Item 9.01. Financial Statements and Exhibits
Exhibit No. |
Description | |
99.1 | Press Release dated December 3, 2020 |
SIGNATURES
Pursuant to the requirements of the Securities Exchange Act of 1934, the Registrant has duly caused this report to be signed on its behalf by the undersigned hereunto duly authorized.
Dated: December 4, 2020 | ||
TRIDENT ACQUISITIONS CORP. | ||
By: | /s/ Vadim Komissarov | |
Name: | Vadim Komissarov | |
Title: | Chief Executive Officer |
Exhibit 99.1
TRIDENT ACQUISITIONS ANNOUNCES ANNUAL MEETING RESULTS AND CONTRIBUTION TO TRUST ACCOUNT TO EXTEND PERIOD TO CONSUMMATE BUSINESS COMBINATION
NEW YORK, December 3, 2020 /GlobeNewswire/ -- Trident Acquisitions Corp. (NASDAQ: TDACU, TDAC, TDACW) (“Trident”), a special purpose acquisition company, announced the results of its annual meeting (the “Annual Meeting”), which took place on November 30, 2020. The following proposals were voted on and approved by Trident’s stockholders:
· | A proposal to elect two (2) Class II directors (Marat Rosenberg and Gennadii Butkevych) to serve until the 2023 Annual Meeting of Stockholders of Trident and until his or her successor has been duly elected and qualified or until his or her earlier resignation, removal or death. |
· | A proposal to amend Trident’s amended and restated certificate of incorporation (the “COI Amendment”) to extend the date by which Trident has to complete a business combination for an additional three months to March 1, 2021, with an ability to further extend for an additional three months to June 1, 2021, if approved by Trident’s board of directors (the termination date, as so extended, the “Extended Termination Date”). |
· | A proposal to amend Trident’s investment management trust agreement, dated as of May 29, 2018, by and between Trident and Continental Stock Transfer & Trust Company (“CST”), as amended, to extend the date on which to commence liquidating the trust account established in connection with Trident’s initial public offering in the event Trident has not consummated a business combination by the Extended Termination Date (the “Trust Amendment”). |
· | A proposal to ratify the appointment of Marcum LLP as Trident’s independent registered public accounting firm for the fiscal year ending December 31, 2020. |
Subsequent to the Annual Meeting, Trident filed the COI Amendment with the Delaware Secretary of State and entered into the Trust Amendment with CST. None of Trident’s stockholders elected to redeem their shares in connection with the Annual Meeting. Per the Trust Amendment and for the first month of the extension, on December 1, 2020, Trident deposited an aggregate of $289,323.50 into its trust account, representing $0.05 for each public share of common stock that did not redeem in connection with the Annual Meeting. For each month of the extension going forward, if the daily volume weighted average price of Trident’s common stock for any 10 consecutive trading days in the prior month is below $11.40 per share, as determined two (2) trading days prior to the last day of such month, Trident or its insiders are required to deposit $0.05 into Trident’s trust account for each public share of common stock that did not redeem in connection with the Annual Meeting.

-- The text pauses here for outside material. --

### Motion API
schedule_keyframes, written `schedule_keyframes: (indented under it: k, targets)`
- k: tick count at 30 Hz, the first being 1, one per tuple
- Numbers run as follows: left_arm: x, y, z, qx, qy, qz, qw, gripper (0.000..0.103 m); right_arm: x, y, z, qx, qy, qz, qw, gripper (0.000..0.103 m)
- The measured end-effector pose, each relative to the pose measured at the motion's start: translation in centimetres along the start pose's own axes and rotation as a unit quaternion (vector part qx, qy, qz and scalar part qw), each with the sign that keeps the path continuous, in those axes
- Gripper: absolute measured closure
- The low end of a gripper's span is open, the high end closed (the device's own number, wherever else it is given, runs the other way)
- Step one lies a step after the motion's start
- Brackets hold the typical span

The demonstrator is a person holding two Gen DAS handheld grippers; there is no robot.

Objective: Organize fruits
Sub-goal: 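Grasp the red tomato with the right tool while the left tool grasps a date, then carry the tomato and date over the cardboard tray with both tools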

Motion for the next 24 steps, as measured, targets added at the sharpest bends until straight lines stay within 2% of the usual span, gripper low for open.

About Trident Acquisitions Corp.
Trident is a blank check company formed for the purpose of entering into a merger, share exchange, asset acquisition, stock purchase, recapitalization, reorganization or other similar business combination with one or more businesses or entities. Trident's securities are quoted on the NASDAQ stock exchange under the ticker symbols TDACU, TDAC and TDACW. For more information, visit tridentacquisitions.com.
Important Notice Regarding Forward-Looking Statements
This press release contains statements that constitute "forward-looking statements," including the funding of the Trust Account to extend the period of time for Trident to consummate a business combination. Forward-looking statements are subject to numerous conditions, many of which are beyond the control of the Trident, including those set forth in the Risk Factors section of Trident's annual report on Form 10-K for the year ended December 31, 2019, filed with the Securities and Exchange Commission ("SEC"). Copies are available on the SEC's website, www.sec.gov. Trident undertakes no obligation to update these statements for revisions or changes after the date of this release, except as required by law.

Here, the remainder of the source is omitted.